*What to produce*. Which lines run from the one containing "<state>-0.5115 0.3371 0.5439" to the end of the material below? Retype exactly those, both ends included, and nothing else.

*The data*.
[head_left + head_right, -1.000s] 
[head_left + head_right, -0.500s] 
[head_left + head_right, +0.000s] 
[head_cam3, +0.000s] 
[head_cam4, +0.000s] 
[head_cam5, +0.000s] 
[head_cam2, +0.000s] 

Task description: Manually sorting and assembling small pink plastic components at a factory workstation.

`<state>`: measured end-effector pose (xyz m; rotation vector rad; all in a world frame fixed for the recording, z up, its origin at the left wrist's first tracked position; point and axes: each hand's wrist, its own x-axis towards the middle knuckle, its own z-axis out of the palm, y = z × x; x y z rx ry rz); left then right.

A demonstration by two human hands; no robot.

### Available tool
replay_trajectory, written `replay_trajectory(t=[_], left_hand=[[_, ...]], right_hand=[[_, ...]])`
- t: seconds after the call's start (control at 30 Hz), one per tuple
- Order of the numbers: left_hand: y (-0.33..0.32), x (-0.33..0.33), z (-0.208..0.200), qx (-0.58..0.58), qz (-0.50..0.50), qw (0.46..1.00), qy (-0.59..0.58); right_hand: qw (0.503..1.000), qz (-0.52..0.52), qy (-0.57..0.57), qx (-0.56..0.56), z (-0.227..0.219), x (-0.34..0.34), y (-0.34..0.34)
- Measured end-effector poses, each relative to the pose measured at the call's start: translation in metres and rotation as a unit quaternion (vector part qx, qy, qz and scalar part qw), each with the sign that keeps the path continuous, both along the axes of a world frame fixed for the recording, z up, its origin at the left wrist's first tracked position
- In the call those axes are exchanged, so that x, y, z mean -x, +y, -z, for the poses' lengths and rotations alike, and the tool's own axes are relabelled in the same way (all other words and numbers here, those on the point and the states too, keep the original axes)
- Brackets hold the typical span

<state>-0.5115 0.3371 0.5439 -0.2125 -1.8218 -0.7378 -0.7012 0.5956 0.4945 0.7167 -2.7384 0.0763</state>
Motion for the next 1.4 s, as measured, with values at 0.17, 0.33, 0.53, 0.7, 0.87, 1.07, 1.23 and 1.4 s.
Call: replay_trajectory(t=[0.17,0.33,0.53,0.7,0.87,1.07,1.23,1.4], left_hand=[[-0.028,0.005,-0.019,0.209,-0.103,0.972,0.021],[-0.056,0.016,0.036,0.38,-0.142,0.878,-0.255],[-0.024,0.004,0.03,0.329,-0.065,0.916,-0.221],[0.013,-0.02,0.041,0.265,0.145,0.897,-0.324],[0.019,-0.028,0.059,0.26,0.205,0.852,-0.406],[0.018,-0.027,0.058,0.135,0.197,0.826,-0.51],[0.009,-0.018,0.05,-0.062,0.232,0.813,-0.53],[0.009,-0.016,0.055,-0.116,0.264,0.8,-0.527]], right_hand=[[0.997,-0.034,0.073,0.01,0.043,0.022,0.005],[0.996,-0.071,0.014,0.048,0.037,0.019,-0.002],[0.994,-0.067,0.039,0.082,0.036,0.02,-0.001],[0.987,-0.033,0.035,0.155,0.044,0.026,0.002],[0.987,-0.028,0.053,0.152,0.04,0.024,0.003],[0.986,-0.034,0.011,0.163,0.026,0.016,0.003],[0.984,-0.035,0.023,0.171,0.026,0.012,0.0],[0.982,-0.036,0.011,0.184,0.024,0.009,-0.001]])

*Completed exercise*.
<state>-0.5115 0.3371 0.5439 -0.2125 -1.8218 -0.7378 -0.7012 0.5956 0.4945 0.7167 -2.7384 0.0763</state>
Motion for the next 1.4 s, as measured, with values at 0.17, 0.33, 0.53, 0.7, 0.87, 1.07, 1.23 and 1.4 s.
Call: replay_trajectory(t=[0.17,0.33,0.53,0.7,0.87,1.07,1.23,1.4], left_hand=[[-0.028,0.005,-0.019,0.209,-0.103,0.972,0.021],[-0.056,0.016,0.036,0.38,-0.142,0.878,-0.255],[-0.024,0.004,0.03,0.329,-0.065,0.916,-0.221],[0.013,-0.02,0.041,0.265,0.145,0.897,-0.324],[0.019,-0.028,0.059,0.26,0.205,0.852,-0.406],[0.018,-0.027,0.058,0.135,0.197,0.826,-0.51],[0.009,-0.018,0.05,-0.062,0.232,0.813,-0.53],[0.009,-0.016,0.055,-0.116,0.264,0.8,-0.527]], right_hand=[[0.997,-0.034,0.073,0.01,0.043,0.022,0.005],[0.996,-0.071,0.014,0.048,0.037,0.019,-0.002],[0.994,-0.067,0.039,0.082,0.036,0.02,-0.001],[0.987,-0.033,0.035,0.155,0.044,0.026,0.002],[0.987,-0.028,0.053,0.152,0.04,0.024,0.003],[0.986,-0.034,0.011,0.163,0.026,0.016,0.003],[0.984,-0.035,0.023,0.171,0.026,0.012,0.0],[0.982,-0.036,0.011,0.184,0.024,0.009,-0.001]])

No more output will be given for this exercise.